Théâtre des Blancs-Manteaux
15, rue des Blancs-Manteaux
75004 PARIS
01 48 87 15 84

Les 5, 6, 7, 19, 20, 21 septembre à 21h (prolongations prévues).

 

« Copains navrants » fait partie d'un diptyque à thématique gay dont la pièce « Copines d'avant » (dans la même salle, une semaine sur deux) aura été l'initiatrice à la fois heureuse et impertinente.

 

Dès l'abord, la scène nous dévoile un intérieur on ne peut plus kitsch, mélange osé de jaune, rose, orange et autres tonalités pailletées que n'aurait pas désavoué un cabaret transformiste. Le ton est donné : légèreté, grivoiserie et divertissement. L'histoire en elle-même n'a rien d'extraordinaire et fait presque penser à un « prétexte » dramaturgique, mais peu importe. Les comédiens réussissent le tour de force d'interpréter leurs personnages en flirtant avec une limite caricaturale dont ils ont conscience et qu'ils ne franchissent (heureusement) jamais. Quatre tempéraments et quatre interprétations différentes qui mènent la danse durant une heure où fusent gags à l'américaine façon « Friends », blagues Carambar et réflexions à appréhender au second degré.

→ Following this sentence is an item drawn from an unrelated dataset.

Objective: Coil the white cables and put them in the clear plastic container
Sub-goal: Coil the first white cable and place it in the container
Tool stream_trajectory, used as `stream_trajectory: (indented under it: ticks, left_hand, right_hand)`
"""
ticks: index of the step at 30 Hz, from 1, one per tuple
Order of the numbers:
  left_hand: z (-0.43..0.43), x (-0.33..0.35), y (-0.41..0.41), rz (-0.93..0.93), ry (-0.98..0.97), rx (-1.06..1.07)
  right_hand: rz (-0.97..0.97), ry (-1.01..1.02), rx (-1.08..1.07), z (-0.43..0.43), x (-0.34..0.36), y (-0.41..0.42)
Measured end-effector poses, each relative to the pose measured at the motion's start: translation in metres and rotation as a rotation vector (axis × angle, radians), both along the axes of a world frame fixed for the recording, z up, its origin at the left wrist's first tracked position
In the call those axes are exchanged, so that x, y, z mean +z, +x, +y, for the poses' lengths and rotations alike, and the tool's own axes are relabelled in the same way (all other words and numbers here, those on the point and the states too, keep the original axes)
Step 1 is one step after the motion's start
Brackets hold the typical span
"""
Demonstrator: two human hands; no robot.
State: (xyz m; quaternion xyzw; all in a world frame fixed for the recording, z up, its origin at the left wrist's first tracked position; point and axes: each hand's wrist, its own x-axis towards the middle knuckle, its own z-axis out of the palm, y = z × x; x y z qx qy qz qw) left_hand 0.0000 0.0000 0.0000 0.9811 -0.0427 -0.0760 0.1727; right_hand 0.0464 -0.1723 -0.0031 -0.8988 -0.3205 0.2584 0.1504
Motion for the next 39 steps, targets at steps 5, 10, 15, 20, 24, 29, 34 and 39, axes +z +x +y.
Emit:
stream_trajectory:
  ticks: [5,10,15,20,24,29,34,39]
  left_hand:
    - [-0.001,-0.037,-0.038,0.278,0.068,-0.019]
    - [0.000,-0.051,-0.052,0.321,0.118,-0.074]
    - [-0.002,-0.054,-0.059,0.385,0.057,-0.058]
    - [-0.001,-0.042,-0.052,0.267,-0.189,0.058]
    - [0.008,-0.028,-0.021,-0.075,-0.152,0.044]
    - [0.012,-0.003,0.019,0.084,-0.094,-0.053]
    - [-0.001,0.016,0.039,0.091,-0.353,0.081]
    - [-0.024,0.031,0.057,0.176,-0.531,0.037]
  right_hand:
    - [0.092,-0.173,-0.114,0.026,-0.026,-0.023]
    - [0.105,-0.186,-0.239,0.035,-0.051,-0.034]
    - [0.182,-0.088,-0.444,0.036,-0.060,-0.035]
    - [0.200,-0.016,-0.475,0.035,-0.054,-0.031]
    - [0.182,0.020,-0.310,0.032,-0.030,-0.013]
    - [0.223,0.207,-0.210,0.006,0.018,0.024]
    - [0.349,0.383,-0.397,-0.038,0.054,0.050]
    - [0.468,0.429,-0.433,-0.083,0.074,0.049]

Mention spéciale à Sébastien Siloret dont la présence et la trempe comique mériteraient un one man show dans les plus brefs délais. Artiste à suivre !

 

Chapeau bas au metteur en scène (Eric Hénon) également, dont l'inventivité et l'expérience ont permis de caser ces « quatre garçons dans le vent », ces quatre « Beatles gays », sur une scène trop petite pour laisser exploser ces personnalités exubérantes qui doivent parfois se contenir au sein de cet espace réduit.

 

Un spectacle badin et délassant, sans enjeu dramatique ni stylistique, dans la tradition la plus pure du café-théâtre tel que le public l'apprécie.

 

Natalia Fintzel-Romanova

 

Auteur : Patrick Hernandez

Distribution : Yann Galodé, Fabrice Némo, Sébastien Siloret et Gilles Tessier.